Early version disclaimer

Note: This is an early version of the permApprox package and is still under active development. While the core functionality is in place, the interface, parameter settings, and behavior of certain functions may change in future versions. Users are encouraged to use the package with care and avoid relying on its current structure for production workflows.

Installation

install.packages("devtools")
devtools::install_github("stefpeschel/permApprox")

Features

  • Computes empirical p-values for permutation tests
  • Approximates small p-values using the Gamma or GPD distributions
  • Strictly avoids zero p-values
  • Includes multiple testing correction support
  • Control objects allow fine-tuning of each fitting method

Usage

library(permApprox)

# Simulated example
set.seed(12345)
obs <- c(2.0, 3.0, 4.0, 5.0)
perm <- matrix(rnorm(4000), nrow = 4)

# Empirical p-values
res_emp <- compute_p_values(obs_stats = obs,
                            perm_stats = perm,
                            method = "empirical")

# Gamma approximation
gamma_ctrl <- make_gamma_ctrl(gof_test = "none")
res_gamma <- compute_p_values(obs_stats = obs,
                              perm_stats = perm,
                              method = "gamma",
                              gamma_ctrl = gamma_ctrl)

# GPD approximation
res_gpd <- compute_p_values(obs_stats = obs,
                            perm_stats = perm,
                            method = "gpd")

# GPD with constraint
gpd_ctrl <- make_gpd_ctrl(constraint = "support_at_obs")
res_gpd_constr <- compute_p_values(obs_stats = obs,
                                   perm_stats = perm,
                                   method = "gpd",
                                   gpd_ctrl = gpd_ctrl)

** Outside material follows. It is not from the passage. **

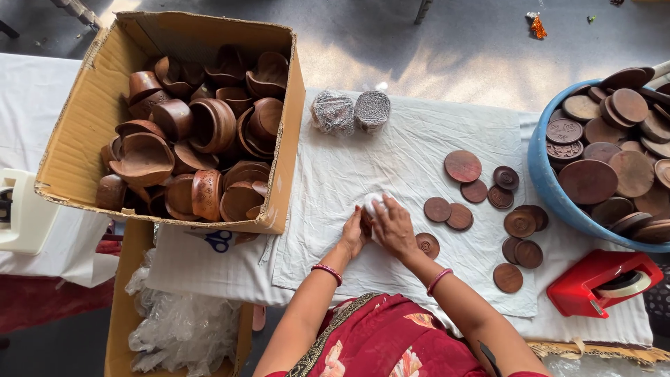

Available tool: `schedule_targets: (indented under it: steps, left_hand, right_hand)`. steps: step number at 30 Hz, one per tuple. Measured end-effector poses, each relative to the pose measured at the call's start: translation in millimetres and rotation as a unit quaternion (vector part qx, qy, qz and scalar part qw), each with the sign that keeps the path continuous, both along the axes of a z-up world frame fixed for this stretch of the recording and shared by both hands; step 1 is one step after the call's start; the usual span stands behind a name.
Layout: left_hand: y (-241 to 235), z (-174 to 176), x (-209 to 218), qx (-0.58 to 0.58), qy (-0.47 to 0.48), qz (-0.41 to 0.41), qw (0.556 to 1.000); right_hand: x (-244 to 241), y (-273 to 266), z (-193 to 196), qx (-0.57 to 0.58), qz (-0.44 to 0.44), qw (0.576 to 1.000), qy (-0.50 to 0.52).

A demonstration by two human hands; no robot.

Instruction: The person sits at a table and wipes small, round wooden items with a white cloth. They pick up each item, rub it with the cloth, and place it back on the table. A cardboard box and a blue bowl filled with similar wooden items are visible nearby.

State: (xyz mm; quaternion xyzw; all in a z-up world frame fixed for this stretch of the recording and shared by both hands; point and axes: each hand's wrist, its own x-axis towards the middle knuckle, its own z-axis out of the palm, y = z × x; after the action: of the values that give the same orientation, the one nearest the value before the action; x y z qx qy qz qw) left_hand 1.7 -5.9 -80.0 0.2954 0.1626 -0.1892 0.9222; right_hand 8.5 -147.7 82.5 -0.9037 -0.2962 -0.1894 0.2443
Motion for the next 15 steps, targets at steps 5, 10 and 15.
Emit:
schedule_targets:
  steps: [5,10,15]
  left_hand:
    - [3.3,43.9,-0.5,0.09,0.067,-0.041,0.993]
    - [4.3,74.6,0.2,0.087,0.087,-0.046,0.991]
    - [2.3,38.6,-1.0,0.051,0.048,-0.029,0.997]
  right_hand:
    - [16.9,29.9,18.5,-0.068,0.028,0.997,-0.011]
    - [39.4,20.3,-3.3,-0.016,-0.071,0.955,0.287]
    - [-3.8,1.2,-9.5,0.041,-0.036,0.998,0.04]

# Compare unadjusted p-values
p_values <- data.frame(empirical = res_emp$p_unadjusted,
                       gamma = res_gamma$p_unadjusted,
                       gpd = res_gpd$p_unadjusted,
                       gpd_constr = res_gpd_constr$p_unadjusted)

print(p_values)
##     empirical        gamma         gpd   gpd_constr
## 1 0.047952048 0.0596524811 0.043929958 4.392996e-02
## 2 0.005994006 0.0112178961 0.002959802 2.959802e-03
## 3 0.000999001 0.0023100226 0.000999001 7.244486e-05
## 4 0.000999001 0.0005513698 0.000999001 1.432400e-06

Documentation

  • The main function is compute_p_values()
  • Control objects can be created using:
    • make_gpd_ctrl() for GPD fitting
    • make_gamma_ctrl() for Gamma fitting
    • make_adjust_ctrl() for multiple testing correction

Use ?compute_p_values in R to see the full documentation and available options.

License

This package is licensed under GPL-3.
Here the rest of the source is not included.